Ma gli inglesi proprietari del Palermo ci sono o ci fanno?

Ma gli inglesi proprietari del Palermo ci sono o ci fanno?

 

Bentrovati nell’Oltreclosing.

Zona grigia, annebbiata: non si vede niente.

 

Non si vedono soldi, in primo luogo. Si registrano esclusivamente movimenti di denaro (poco) tra società che hanno sì soci in comune con quella che è - comunicati alla mano - la nuova proprietà del Palermo, ma dalle quali non emerge ancora chiaramente il collegamento diretto con il club rosanero, né l’origine del denaro da immettere nelle casse sociali. Problema, quello della provenienza degli investimenti, che ad oggi non si pone perché gli unici soldi immessi dai nuovi proprietari sono i 150 mila euro che John Michael Treacy ha veicolato tramite Eight Capital. Centocinquantamila euro, ovvero un quarto dell’ingaggio annuale di Rajkovic. Al netto delle tasse.

 

Non si vede nemmeno lo stile inglese, quell’approccio posato che pure traspare dalla figura, silenziosa nella realtà e così rumorosa sui social (fino ad ora), del presidente Clive Richardson, che fino a stamattina non era al corrente delle dichiarazioni tonanti che il direttore Rino Foschi ha rilasciato nella serata di ieri in merito al caso Holdsworth-Lee. Come se il nuovo board dirigenziale abbia valutato la condotta assunta ieri, a colpi di Instagram e LinkedIn, come normalissima amministrazione: niente di strano, se è vero com’è vero che in un’azienda privata comanda il proprietario.

 

E il punto è questo: se il Palermo è stato ceduto a tutti gli effetti, come da comunicato del 29 dicembre, allora Richardson ha pieni poteri. Può scegliere i collaboratori e stabilire le gerarchie.

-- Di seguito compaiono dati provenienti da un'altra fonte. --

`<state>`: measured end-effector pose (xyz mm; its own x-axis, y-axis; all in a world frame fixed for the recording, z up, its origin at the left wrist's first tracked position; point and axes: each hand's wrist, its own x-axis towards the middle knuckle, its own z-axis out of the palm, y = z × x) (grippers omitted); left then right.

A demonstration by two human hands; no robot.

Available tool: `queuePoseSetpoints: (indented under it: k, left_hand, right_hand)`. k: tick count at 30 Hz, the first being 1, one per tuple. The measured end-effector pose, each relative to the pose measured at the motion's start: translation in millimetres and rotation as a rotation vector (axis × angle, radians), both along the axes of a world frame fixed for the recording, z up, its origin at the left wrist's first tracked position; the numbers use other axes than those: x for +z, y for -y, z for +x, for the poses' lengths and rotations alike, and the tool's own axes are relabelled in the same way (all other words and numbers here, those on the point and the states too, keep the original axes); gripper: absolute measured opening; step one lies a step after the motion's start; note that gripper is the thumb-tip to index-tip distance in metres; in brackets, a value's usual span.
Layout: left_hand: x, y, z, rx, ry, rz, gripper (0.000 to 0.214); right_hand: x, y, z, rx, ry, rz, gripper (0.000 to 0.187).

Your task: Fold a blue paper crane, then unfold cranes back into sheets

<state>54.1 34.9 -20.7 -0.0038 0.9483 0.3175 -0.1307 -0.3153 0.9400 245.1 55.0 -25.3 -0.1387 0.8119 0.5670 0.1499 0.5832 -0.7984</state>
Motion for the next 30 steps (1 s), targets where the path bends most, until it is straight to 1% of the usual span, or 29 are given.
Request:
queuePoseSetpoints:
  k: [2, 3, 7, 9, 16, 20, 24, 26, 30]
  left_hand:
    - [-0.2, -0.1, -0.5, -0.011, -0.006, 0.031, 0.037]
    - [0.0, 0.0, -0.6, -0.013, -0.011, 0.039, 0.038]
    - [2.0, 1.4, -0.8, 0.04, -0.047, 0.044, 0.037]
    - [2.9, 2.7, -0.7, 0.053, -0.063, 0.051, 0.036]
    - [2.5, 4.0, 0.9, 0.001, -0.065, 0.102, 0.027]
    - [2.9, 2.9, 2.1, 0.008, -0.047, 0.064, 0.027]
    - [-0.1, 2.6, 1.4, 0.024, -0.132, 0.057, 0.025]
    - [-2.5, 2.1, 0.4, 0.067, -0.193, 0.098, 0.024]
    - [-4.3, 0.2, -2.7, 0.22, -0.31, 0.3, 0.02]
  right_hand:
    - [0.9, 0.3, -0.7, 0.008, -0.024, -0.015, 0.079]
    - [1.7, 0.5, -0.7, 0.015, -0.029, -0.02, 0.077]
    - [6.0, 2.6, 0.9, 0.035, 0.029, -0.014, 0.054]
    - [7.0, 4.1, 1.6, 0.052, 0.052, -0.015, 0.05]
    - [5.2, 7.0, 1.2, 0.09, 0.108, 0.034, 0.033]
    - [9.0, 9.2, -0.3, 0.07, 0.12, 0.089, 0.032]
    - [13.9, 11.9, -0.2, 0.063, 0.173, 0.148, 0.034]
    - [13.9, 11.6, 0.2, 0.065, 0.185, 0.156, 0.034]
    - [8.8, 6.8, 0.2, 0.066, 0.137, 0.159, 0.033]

Può persino peccare clamorosamente di stile nei riguardi di Rino Foschi e non essere raggiunto immediatamente da una telefonata dal Friuli.

 

D’altronde, il Palermo è stato ceduto per 10 euro e la subordinazione di tale cifra all’accollo del passivo “da parte del compratore, che provvederà a saldare i disavanzi di gestione per la stagione 2018-2019 e tutti i debiti pregressi”, come da comunicato del 2 dicembre, evidentemente non è vincolante o, perlomeno, non mette veti sulla gestione della società a 360 gradi.

 

Se così non fosse, ovvero se vige l’antico e sempre valido “pagare moneta, vedere cammello”, tesi avallata dal Corriere dello Sport, allora siamo di fronte ad un cortocircuito causato da un difetto di comunicazione evidente ed estremamente incisivo su questo caos interno alla dirigenza. Tra chi? Per capirlo servirebbe una telefonata dal Friuli.